How long were you there?

We shot this movie very fast. We shot it in 12 days. Which was insane. I have never done a movie that quickly.  We basically shot two six-day weeks and just produced a great little movie. 

Did you think about what your characters background might have been? What her family might have been? To make her think that the things were important that she thought were important?

I did. I thought a lot about that because certainly your family has an influence on you and in what you believe to be important. And so I figured that this woman is so driven in her career so that she could have major luxuries in life. You know probably she had or could have had parents that had the same type of motivation that maybe didn’t give her the love that she needed but just pushed to drive her to be competitive and maybe she was just bossy her whole life. Maybe that’s how her parents expressed love to her. Or it could be the very opposite where she didn’t come from much and maybe it pushed her into overdrive to be able to accomplish things. Maybe she had lazy parents and there was something in here that went “I don’t want to be this way.”  So yes, as an actress I certainly had to put in a backstory.  I chose the first on for her. I certainly gave it thought.

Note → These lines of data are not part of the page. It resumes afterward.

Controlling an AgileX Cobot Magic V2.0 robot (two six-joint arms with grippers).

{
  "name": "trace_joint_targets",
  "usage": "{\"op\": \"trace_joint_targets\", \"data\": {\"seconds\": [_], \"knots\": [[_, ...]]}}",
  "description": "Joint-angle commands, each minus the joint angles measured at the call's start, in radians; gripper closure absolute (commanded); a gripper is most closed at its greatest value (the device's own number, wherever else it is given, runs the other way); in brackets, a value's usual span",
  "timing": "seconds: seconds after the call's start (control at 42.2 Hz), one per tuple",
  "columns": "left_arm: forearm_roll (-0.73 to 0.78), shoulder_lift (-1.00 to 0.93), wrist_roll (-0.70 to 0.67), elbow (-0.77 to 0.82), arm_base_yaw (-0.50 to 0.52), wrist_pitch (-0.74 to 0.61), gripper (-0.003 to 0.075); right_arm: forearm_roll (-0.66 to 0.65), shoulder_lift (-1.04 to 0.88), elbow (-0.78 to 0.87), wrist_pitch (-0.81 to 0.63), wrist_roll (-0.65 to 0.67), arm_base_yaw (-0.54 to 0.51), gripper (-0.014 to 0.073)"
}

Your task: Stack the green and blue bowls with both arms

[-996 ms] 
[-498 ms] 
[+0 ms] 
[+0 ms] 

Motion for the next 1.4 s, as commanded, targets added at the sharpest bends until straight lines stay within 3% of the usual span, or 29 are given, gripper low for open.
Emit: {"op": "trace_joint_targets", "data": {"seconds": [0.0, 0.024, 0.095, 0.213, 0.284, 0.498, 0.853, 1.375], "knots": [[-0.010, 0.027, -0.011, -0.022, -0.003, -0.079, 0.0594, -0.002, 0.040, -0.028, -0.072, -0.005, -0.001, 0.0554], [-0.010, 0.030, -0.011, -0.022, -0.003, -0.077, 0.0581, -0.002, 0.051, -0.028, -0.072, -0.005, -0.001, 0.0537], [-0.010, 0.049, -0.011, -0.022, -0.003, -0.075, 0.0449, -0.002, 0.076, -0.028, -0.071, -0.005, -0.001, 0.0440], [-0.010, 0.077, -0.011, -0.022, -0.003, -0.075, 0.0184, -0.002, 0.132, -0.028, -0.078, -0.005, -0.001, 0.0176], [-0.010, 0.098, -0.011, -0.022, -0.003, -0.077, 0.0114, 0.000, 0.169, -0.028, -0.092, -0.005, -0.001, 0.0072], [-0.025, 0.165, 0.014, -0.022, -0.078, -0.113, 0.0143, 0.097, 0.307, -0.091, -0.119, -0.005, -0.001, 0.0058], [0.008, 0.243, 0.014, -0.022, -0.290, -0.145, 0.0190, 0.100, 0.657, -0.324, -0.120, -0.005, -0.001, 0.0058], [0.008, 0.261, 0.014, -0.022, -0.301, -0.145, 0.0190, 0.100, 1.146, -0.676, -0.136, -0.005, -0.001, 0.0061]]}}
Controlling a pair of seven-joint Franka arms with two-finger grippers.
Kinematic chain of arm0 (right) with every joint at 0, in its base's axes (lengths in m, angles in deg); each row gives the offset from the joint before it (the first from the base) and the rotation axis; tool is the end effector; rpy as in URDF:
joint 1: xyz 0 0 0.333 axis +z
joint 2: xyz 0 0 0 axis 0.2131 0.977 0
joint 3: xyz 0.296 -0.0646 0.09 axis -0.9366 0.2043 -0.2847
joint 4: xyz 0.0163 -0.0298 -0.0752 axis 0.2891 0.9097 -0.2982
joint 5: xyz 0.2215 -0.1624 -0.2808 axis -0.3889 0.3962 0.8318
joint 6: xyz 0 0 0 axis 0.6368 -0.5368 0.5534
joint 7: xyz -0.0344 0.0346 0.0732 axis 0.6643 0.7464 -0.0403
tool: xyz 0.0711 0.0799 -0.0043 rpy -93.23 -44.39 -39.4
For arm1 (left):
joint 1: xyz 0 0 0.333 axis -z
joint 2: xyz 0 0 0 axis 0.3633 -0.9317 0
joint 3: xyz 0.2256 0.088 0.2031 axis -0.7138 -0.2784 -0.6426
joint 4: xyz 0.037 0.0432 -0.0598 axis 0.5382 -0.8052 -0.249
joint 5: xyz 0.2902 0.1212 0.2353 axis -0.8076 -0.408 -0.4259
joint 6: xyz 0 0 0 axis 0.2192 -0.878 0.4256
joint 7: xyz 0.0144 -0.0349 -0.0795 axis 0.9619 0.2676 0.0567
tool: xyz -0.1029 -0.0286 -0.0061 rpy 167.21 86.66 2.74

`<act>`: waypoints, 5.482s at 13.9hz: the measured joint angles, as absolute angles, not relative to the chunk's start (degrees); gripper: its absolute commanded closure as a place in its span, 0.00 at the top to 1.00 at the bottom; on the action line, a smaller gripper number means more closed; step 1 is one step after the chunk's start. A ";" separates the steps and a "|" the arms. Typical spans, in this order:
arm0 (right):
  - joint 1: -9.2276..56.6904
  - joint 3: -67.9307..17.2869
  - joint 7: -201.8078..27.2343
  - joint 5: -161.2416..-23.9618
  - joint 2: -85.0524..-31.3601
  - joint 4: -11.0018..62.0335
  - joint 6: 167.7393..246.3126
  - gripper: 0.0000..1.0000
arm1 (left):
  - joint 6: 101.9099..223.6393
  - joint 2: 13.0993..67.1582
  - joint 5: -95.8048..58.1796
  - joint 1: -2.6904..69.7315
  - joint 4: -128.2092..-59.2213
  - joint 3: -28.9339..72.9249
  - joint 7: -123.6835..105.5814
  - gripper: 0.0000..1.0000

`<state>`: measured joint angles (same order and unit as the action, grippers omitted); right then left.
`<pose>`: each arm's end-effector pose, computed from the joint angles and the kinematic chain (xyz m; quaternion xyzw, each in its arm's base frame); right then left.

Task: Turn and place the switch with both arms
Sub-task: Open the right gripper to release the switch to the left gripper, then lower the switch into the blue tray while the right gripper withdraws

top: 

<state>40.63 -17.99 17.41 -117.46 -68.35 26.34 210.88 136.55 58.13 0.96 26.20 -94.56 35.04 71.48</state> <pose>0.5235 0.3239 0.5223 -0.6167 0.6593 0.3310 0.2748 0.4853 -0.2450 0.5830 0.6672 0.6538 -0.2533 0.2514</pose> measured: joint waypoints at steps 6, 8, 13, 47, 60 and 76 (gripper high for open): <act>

What do you do to teach your children, based on what you just said, to not be like those parents and to teach your children who they are?

Well you know we live in LA.  I know that my children have so many luxuries that so many children around the world do not have.  What I do to balance that is to make sure that we are serving, volunteering and doing charitable work and just helping wherever we can. And take all of those opportunities. So whether it’s at school or whether it’s through our church. I mean even this Saturday we are going with our church and we are putting on a carnival for union rescue mission which houses homeless families. So I take every opportunity I can to bring my children and go serve places. And I think that certainly shows them a perspective of their life and how other people live and builds compassion in their hearts. And gives them the tools to be able to love others and serve others. And that’s a really great feeling.

The last time I talked to you I asked you for a bible verse and you gave me a beautiful one Philippians 1:6. I wondered if you wanted to share a different one this time.

Well one that has kind of been on my heart has kind of been my life verse. Its Esther 4:14. And that it probably the most known verse from Esther. And it says “for if you remain silent at this time, relief and deliverance for the Jews will arise from another place, but you and your father’s family will perish. And who knows but that you have come to your royal position for such a time as this?” And that verse has stood out to me in terms of where I have been put in this industry right now. And if I don’t speak up or if I remain silent then God would not be able to use the things, the tools or the gifts that he has given me to use it for his purposes. So I feel like I kind of cling to that verse in terms of being outspoken about my faith and to be a proponent in family programming. To just keep good things out there on television for families to be able to watch and it encourages me to continue to just pick and choose the right projects that are positive and have good messages.

“Finding Normal” premieres on GMC TV Saturday, May 18th at 7pm, 9pm and 11pmET.